[ 
https://issues.apache.org/jira/browse/HDDS-10059?page=com.atlassian.jira.plugin.system.issuetabpanels:comment-tabpanel&focusedCommentId=17806913#comment-17806913
 ] 

Christos Bisias edited comment on HDDS-10059 at 1/15/24 4:54 PM:
-----------------------------------------------------------------

This test
 * Begins with an inactive follower
 * Writes snapshots, each with new keys
 * Starts the inactive follower
 ** The new follower installs a Ratis Snapshot that has all the snapshots and 
their keys from the leader
 * Validates the follower’s data from the latest snapshot 

During the data validation, the test checks that every snapshot file that is a 
hard-link on the leader is also a hard-link on the follower.

When the test is run repeatedly on a remote workflow, it fails almost 50% of 
the time. As a result, the test has been marked as unhealthy and removed from 
the CI. During these failures, 1 or more files that can be found on the 
leader's active fs and are hard-links, don’t exist under the follower’s active 
fs.

*The test assumes that if the file exists on both directories, active fs and 
snapshot, then there is a hard link. The follower gets a fraction of the sst 
files that exist on the leader’s active fs dir and that could be the issue.*

To elaborate, this is how the follower gets the files found on the active fs 
dir  
 # The leader gets a RocksDB checkpoint
 # The files from the checkpoint get stored under a new dir 
*leader_node/db.checkpoints/om.db_checkpoint_…*
 # The checkpoint files will be stored on the root of tarball and will end up 
under the active fs dir on the follower
 # A hardLinkFile is created that contains all the hard links that the follower 
must create between the files in the active fs and the snapshot directories

I have gone through the entire process from the leader getting the checkpoint 
up until the follower installing the tarball and creating the hard links. The 
missing files aren’t part of the RocksDB checkpoint. Therefore, we can’t find 
them in the checkpoint dir, the tarball root and the hardLinkFile. The 
hardLinkFile contains references to the snapshots that contain these sst files 
but not the active fs root.

 

The RocksDB checkpoint contains only a small part of the files existing in the 
leader’s active fs dir. This is an example of the number of files found in both 
dirs

 

*leader.activeFs number of files: 264*

*leader.snapshot number of files: 52*

 

*follower.activeFs number of files: 59*

*follower.snapshot number of files: 58*

 

 The test does the following
 # Gets all the files in the leader's snapshot dir
 # For every file,
 ## Gets the filename
 ## If it exists under the leader's active fs
 ## Checks if the file on the active fs and the file on the snapshot dir, on 
the leader, are hard-links
 ## If they are hard-links on the leader, asserts that they are hard-links on 
the follower as well

 

As mentioned above, not all sst files that can be found on the leader's active 
fs, are included in a checkpoint. Because we are iterating the leader's sst 
files, there is a very high chance that these files won't be present on the 
follower.

The above steps can be changed to
 # Get all the files from the follower's snapshot dir
 # For every file
 ## Get the filename
 ## If it exists on the follower's active fs AND if it exists on the leader's 
active fs
 ## Check whether the snapshot and active fs files are hard-links on the leader
 ## If they are hard-links on the leader, assert that they are hard-links on 
the follower as well

The above approach makes the test pass 10x10 : 
[https://github.com/xBis7/ozone/actions/runs/7507693387]

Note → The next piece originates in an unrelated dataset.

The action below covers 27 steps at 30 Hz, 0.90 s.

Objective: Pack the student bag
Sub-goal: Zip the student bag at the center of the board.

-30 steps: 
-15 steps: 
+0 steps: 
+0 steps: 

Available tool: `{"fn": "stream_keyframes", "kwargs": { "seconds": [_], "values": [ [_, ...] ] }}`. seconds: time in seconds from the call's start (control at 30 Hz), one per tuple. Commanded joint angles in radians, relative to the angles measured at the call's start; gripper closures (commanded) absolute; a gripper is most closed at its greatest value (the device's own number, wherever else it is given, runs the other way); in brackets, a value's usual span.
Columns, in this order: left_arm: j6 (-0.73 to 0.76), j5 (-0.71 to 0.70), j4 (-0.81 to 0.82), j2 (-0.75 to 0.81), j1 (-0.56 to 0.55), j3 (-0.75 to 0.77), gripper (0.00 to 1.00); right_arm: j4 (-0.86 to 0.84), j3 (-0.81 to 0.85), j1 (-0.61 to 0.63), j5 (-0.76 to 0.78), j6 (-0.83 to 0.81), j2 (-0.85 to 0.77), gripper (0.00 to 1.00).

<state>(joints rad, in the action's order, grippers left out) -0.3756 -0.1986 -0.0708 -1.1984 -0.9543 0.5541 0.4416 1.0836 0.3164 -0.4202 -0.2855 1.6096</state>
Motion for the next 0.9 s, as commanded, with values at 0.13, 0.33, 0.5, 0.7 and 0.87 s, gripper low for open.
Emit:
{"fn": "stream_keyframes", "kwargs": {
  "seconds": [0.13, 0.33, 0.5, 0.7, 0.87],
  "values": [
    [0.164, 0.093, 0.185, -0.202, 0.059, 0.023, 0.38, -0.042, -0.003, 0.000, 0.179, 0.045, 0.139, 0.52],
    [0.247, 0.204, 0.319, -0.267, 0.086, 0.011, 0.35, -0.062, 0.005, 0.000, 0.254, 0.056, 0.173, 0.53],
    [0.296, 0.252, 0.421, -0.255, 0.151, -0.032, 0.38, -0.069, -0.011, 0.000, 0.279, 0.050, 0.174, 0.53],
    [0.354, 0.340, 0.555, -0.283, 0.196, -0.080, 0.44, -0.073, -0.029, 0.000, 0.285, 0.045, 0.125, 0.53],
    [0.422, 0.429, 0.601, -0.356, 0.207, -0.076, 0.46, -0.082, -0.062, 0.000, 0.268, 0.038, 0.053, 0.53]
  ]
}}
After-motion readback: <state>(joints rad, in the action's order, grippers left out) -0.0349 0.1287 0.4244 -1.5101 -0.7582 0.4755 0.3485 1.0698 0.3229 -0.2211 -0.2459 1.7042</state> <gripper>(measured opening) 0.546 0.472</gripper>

[~hemantk] Does this seem like a reasonable change? Or do you think there is a 
bug here that needs further investigation?

The previous approach was checking that all hard-links on the leader, are 
present on the follower. This approach checks only the files that can be found 
on the follower. If these files are hard-links on the leader, then check that 
these files are hard-links on the follower as well. 


was (Author: JIRAUSER285705):
This test
 * Begins with an inactive follower
 * Writes snapshots, each with new keys
 * Starts the inactive follower
 ** The new follower installs a Ratis Snapshot that has all the snapshots and 
their keys from the leader
 * Validates the follower’s data from the latest snapshot 

During the data validation, the test checks that every snapshot file that is a 
hard-link on the leader is also a hard-link on the follower.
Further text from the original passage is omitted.